▸ **What you should do**: Set down a word-for-word copy of the data below, limited to the lines from the first through the line with "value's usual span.".
--- Provided data ---
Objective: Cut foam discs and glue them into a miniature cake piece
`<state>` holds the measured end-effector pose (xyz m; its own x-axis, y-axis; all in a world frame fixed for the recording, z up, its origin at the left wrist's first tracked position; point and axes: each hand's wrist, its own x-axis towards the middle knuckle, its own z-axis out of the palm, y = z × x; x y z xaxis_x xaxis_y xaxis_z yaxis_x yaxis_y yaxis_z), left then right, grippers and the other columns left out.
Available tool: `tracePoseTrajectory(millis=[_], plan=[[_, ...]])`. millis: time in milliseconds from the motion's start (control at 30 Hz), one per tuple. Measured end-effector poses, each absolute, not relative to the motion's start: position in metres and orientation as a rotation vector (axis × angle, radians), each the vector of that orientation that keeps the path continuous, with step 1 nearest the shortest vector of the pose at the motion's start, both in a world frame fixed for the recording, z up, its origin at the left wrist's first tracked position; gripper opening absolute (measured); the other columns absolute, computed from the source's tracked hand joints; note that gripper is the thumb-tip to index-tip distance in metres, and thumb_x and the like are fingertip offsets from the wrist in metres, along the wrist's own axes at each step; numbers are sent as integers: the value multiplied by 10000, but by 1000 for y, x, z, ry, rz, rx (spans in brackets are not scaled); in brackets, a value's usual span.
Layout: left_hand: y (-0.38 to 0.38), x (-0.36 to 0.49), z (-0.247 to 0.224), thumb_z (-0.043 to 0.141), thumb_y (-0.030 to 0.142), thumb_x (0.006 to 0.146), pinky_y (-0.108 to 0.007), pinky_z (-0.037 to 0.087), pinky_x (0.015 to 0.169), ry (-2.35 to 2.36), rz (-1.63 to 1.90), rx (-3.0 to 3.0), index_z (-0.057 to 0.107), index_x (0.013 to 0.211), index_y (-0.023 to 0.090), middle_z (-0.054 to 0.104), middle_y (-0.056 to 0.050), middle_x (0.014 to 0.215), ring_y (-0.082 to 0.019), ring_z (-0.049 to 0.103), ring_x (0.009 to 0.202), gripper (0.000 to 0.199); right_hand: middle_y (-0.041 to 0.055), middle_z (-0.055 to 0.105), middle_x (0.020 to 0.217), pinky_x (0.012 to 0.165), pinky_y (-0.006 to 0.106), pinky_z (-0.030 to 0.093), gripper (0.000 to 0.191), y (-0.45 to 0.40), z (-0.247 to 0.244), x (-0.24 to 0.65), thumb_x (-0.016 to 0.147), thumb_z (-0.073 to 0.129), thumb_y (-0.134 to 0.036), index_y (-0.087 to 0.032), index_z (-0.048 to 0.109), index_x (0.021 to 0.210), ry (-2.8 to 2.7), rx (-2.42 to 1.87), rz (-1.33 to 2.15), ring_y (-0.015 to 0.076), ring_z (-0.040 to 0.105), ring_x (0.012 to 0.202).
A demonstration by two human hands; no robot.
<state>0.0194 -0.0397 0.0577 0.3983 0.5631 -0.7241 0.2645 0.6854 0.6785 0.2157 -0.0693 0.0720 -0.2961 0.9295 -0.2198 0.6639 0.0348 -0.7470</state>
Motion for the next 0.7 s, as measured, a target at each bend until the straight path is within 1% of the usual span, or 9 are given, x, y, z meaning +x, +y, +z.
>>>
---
▸ **Reply**:
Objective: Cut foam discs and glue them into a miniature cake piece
`<state>` holds the measured end-effector pose (xyz m; its own x-axis, y-axis; all in a world frame fixed for the recording, z up, its origin at the left wrist's first tracked position; point and axes: each hand's wrist, its own x-axis towards the middle knuckle, its own z-axis out of the palm, y = z × x; x y z xaxis_x xaxis_y xaxis_z yaxis_x yaxis_y yaxis_z), left then right, grippers and the other columns left out.
Available tool: `tracePoseTrajectory(millis=[_], plan=[[_, ...]])`. millis: time in milliseconds from the motion's start (control at 30 Hz), one per tuple. Measured end-effector poses, each absolute, not relative to the motion's start: position in metres and orientation as a rotation vector (axis × angle, radians), each the vector of that orientation that keeps the path continuous, with step 1 nearest the shortest vector of the pose at the motion's start, both in a world frame fixed for the recording, z up, its origin at the left wrist's first tracked position; gripper opening absolute (measured); the other columns absolute, computed from the source's tracked hand joints; note that gripper is the thumb-tip to index-tip distance in metres, and thumb_x and the like are fingertip offsets from the wrist in metres, along the wrist's own axes at each step; numbers are sent as integers: the value multiplied by 10000, but by 1000 for y, x, z, ry, rz, rx (spans in brackets are not scaled); in brackets, a value's usual span.

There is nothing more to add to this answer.